- **Goal of the exercise**
Retype every line from the start of the data down to and including the line with "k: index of". Skip the pictures.

* * *

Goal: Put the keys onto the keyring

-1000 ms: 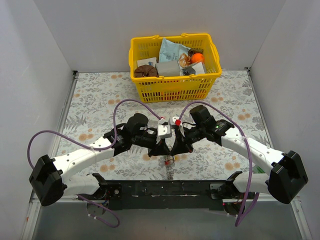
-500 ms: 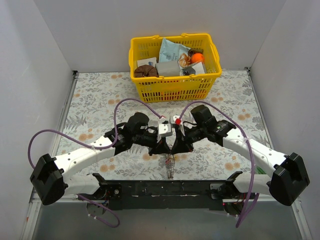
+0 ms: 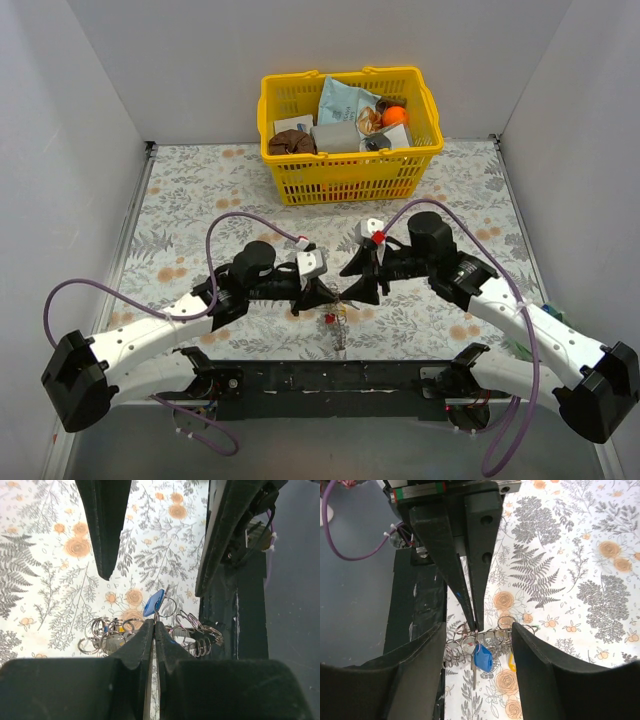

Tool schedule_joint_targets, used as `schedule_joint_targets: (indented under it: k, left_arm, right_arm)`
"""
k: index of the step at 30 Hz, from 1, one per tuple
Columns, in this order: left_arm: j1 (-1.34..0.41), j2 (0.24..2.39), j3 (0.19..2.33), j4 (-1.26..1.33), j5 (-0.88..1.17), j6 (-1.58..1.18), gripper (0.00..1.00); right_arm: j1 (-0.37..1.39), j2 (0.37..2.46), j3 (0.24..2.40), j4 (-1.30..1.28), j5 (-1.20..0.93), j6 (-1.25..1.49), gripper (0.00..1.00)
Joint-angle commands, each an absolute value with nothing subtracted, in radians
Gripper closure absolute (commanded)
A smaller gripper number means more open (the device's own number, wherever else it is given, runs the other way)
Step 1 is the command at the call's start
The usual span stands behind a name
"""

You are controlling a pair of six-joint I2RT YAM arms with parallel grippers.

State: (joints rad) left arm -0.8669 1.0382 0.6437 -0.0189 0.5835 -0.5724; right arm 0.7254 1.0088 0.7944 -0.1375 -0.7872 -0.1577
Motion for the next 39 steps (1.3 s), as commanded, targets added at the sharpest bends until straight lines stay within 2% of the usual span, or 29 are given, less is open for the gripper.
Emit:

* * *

- **Answer space**
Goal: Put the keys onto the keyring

-1000 ms: 
-500 ms: 
+0 ms: 

Tool schedule_joint_targets, used as `schedule_joint_targets: (indented under it: k, left_arm, right_arm)`
"""
k: index of the step at 30 Hz, from 1, one per tuple

The exercise is done now.